═══ DATA

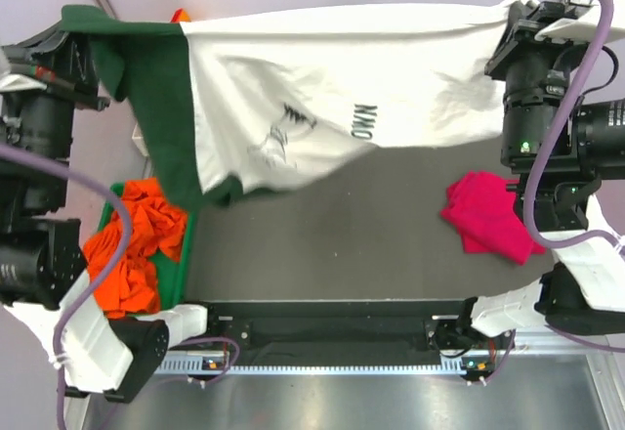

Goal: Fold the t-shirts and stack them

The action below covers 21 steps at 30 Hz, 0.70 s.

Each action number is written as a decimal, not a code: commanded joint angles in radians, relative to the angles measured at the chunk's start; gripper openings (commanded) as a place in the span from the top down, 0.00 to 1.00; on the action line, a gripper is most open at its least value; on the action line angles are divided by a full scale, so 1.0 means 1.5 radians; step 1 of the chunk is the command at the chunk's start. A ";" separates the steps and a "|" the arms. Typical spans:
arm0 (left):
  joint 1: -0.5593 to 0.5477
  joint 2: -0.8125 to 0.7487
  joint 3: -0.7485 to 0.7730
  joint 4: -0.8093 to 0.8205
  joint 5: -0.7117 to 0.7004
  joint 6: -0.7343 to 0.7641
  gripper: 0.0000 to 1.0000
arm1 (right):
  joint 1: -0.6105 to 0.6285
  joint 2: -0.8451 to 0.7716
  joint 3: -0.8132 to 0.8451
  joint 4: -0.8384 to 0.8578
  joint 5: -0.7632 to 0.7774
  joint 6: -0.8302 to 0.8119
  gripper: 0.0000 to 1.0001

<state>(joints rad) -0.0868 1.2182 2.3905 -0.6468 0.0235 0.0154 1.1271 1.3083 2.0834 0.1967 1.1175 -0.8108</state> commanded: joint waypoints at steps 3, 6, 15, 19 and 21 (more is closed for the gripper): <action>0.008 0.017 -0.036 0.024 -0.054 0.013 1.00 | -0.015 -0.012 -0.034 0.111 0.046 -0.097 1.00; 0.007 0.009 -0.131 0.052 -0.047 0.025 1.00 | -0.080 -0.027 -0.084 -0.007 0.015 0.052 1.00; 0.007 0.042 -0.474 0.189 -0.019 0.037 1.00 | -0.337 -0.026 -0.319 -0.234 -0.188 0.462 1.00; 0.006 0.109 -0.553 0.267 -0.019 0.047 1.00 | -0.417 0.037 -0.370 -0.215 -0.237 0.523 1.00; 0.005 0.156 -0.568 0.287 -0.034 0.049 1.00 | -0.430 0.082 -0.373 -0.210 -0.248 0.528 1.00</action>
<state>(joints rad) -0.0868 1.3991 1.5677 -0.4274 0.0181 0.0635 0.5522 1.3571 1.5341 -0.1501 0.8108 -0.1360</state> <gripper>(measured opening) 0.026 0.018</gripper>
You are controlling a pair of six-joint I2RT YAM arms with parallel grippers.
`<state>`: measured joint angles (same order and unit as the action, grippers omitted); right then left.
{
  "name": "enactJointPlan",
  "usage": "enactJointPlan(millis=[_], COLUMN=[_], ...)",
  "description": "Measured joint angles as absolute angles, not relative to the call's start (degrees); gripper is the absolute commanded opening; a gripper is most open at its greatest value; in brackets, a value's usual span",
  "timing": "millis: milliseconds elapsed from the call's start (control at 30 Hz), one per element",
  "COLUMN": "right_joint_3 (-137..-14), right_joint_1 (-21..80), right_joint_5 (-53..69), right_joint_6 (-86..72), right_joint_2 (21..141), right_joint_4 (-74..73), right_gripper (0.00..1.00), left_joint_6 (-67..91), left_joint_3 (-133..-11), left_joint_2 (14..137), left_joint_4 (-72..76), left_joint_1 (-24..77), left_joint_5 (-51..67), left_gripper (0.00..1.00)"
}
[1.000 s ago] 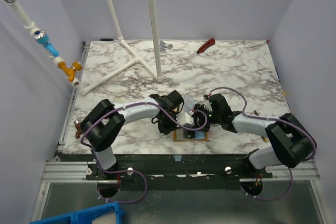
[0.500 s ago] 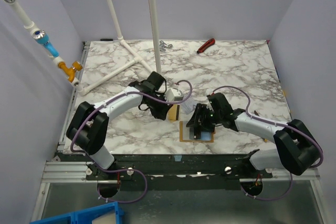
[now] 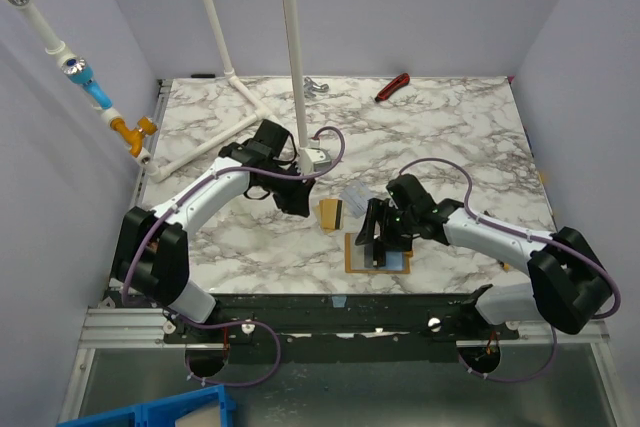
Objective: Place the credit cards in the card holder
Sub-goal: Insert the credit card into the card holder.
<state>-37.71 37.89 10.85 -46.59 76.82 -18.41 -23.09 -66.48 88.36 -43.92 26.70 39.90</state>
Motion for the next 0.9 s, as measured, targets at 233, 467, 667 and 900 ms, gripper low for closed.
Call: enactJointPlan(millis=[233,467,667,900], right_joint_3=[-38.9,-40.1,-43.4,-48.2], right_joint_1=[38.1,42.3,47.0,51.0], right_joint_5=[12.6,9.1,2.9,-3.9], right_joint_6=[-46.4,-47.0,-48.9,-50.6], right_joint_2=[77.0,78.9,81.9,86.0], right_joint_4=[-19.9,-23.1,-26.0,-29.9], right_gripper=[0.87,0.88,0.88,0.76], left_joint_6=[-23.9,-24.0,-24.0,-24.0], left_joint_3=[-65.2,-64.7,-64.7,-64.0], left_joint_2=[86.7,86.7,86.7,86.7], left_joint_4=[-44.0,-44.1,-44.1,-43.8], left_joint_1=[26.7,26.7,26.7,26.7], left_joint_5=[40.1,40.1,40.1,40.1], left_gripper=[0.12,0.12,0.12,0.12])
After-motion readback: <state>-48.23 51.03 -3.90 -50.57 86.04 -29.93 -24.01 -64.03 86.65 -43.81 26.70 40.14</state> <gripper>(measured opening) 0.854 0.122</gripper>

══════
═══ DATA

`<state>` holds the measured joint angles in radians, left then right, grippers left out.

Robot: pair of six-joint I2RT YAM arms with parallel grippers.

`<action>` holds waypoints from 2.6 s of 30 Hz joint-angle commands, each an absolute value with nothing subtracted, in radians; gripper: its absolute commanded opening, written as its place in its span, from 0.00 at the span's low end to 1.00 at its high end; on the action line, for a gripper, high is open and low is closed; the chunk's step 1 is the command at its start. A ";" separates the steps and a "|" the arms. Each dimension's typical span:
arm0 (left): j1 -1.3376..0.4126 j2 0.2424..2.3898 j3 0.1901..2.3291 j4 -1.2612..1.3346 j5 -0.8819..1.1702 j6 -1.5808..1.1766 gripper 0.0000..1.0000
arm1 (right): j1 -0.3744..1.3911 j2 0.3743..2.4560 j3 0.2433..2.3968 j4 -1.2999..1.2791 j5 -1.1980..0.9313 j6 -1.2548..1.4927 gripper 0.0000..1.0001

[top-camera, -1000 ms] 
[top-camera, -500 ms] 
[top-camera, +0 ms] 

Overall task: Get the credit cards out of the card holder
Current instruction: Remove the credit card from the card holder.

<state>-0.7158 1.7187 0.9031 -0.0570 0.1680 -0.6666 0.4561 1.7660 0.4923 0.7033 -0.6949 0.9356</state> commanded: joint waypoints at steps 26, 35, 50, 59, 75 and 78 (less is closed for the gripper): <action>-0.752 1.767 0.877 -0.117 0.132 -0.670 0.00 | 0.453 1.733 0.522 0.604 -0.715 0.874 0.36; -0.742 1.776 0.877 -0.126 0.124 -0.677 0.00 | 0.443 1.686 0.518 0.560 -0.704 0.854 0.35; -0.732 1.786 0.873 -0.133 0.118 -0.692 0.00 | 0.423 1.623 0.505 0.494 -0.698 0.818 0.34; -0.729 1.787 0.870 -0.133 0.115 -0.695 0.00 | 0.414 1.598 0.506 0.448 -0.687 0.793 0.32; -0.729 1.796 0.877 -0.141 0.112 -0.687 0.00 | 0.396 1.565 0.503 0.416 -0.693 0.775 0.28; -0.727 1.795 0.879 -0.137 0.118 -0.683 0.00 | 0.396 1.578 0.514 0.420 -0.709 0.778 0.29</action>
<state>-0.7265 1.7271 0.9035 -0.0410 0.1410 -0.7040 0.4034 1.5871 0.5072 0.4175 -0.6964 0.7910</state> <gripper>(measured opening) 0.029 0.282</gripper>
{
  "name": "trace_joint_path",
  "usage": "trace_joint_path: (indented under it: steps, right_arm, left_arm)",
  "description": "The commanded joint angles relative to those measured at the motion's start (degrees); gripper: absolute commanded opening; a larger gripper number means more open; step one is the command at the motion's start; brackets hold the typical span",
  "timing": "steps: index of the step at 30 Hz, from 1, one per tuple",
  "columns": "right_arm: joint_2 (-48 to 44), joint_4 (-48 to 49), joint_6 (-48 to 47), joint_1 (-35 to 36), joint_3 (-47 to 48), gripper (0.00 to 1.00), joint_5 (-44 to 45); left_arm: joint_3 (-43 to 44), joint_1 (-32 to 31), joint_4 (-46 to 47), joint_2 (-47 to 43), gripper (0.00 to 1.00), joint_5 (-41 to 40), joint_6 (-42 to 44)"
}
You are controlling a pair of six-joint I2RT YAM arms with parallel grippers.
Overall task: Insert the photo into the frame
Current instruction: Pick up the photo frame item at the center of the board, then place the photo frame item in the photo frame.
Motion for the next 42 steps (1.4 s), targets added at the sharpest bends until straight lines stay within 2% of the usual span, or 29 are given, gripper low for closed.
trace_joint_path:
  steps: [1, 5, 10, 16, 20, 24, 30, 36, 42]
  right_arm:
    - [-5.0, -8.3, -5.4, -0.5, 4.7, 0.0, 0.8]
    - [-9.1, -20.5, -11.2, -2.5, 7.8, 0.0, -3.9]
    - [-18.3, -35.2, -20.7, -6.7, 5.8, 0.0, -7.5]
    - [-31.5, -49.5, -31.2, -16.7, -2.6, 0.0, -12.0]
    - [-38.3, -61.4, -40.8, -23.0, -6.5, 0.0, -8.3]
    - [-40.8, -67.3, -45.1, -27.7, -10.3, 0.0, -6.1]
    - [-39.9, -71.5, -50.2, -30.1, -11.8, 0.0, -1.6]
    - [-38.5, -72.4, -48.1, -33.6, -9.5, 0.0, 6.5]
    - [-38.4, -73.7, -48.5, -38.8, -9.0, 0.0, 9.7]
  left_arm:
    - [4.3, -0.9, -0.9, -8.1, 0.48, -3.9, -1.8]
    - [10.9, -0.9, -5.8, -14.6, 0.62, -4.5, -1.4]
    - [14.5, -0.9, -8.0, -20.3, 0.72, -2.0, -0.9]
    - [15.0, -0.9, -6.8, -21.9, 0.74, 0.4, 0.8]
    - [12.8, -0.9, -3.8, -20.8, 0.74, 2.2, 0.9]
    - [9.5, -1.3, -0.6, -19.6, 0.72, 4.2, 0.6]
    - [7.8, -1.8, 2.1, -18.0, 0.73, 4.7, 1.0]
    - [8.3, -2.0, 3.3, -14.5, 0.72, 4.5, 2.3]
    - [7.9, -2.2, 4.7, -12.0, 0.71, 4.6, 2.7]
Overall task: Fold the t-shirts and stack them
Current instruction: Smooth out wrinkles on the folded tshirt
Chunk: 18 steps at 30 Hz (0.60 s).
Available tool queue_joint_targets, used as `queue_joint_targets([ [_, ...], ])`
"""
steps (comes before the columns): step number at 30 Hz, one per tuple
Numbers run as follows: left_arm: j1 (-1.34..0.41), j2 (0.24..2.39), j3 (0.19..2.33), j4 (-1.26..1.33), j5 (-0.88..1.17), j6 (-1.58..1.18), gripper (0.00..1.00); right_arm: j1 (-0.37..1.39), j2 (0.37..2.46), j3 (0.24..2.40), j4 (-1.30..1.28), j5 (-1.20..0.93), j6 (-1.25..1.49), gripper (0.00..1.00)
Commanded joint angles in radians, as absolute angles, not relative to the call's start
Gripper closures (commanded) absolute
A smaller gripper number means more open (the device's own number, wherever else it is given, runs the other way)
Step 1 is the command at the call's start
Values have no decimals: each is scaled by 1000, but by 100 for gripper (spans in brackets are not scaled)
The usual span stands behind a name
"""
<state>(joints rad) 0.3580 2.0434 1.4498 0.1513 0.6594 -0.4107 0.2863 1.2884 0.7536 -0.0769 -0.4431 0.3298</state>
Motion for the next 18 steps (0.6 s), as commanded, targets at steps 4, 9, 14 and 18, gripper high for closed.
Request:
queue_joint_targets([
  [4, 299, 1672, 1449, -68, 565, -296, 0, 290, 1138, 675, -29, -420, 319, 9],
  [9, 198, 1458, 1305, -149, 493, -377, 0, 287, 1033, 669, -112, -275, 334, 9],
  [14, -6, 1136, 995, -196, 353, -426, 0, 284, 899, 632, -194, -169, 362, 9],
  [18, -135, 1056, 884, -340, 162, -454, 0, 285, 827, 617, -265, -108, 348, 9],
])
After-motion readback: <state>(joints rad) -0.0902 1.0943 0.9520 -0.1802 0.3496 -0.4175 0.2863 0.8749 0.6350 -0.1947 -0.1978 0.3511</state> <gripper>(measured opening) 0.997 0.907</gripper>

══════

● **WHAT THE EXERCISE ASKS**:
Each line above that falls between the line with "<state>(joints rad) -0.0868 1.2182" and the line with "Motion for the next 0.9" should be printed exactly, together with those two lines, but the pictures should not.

● **ANSWER BOX**:
<state>(joints rad) -0.0868 1.2182 2.3905 -0.6468 0.0235 0.0154 1.1271 1.3083 2.0834 0.1967 1.1175 -0.8108</state> commanded: joint waypoints at steps 3, 6, 15, 19 and 21 (more is closed for the gripper): <action>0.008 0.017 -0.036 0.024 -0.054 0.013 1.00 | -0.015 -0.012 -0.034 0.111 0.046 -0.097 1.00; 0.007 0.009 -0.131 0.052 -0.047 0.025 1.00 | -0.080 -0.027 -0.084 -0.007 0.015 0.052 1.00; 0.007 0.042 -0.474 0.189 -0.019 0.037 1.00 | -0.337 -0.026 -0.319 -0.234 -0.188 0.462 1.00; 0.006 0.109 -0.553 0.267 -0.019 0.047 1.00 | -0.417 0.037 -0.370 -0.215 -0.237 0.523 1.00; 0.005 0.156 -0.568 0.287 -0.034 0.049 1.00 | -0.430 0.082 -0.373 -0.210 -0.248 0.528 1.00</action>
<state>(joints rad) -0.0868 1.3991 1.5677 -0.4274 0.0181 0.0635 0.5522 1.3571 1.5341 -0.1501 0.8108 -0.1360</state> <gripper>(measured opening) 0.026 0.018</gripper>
You are controlling a pair of six-joint I2RT YAM arms with parallel grippers.
`<state>`: measured joint angles (same order and unit as the action, grippers omitted); right then left.
{
  "name": "enactJointPlan",
  "usage": "enactJointPlan(millis=[_], COLUMN=[_], ...)",
  "description": "Measured joint angles as absolute angles, not relative to the call's start (degrees); gripper is the absolute commanded opening; a gripper is most open at its greatest value; in brackets, a value's usual span",
  "timing": "millis: milliseconds elapsed from the call's start (control at 30 Hz), one per element",
  "COLUMN": "right_joint_3 (-137..-14), right_joint_1 (-21..80), right_joint_5 (-53..69), right_joint_6 (-86..72), right_joint_2 (21..141), right_joint_4 (-74..73), right_gripper (0.00..1.00), left_joint_6 (-67..91), left_joint_3 (-133..-11), left_joint_2 (14..137), left_joint_4 (-72..76), left_joint_1 (-24..77), left_joint_5 (-51..67), left_gripper (0.00..1.00)"
}
[1.000 s ago] 
[0.500 s ago] 
[now] 
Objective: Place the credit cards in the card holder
Sub-goal: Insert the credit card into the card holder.
<state>-37.71 37.89 10.85 -46.59 76.82 -18.41 -23.09 -66.48 88.36 -43.92 26.70 39.90</state>
Motion for the next 0.9 s, as measured, targets at 233, 467, 667 and 900 ms, gripper low for closed.

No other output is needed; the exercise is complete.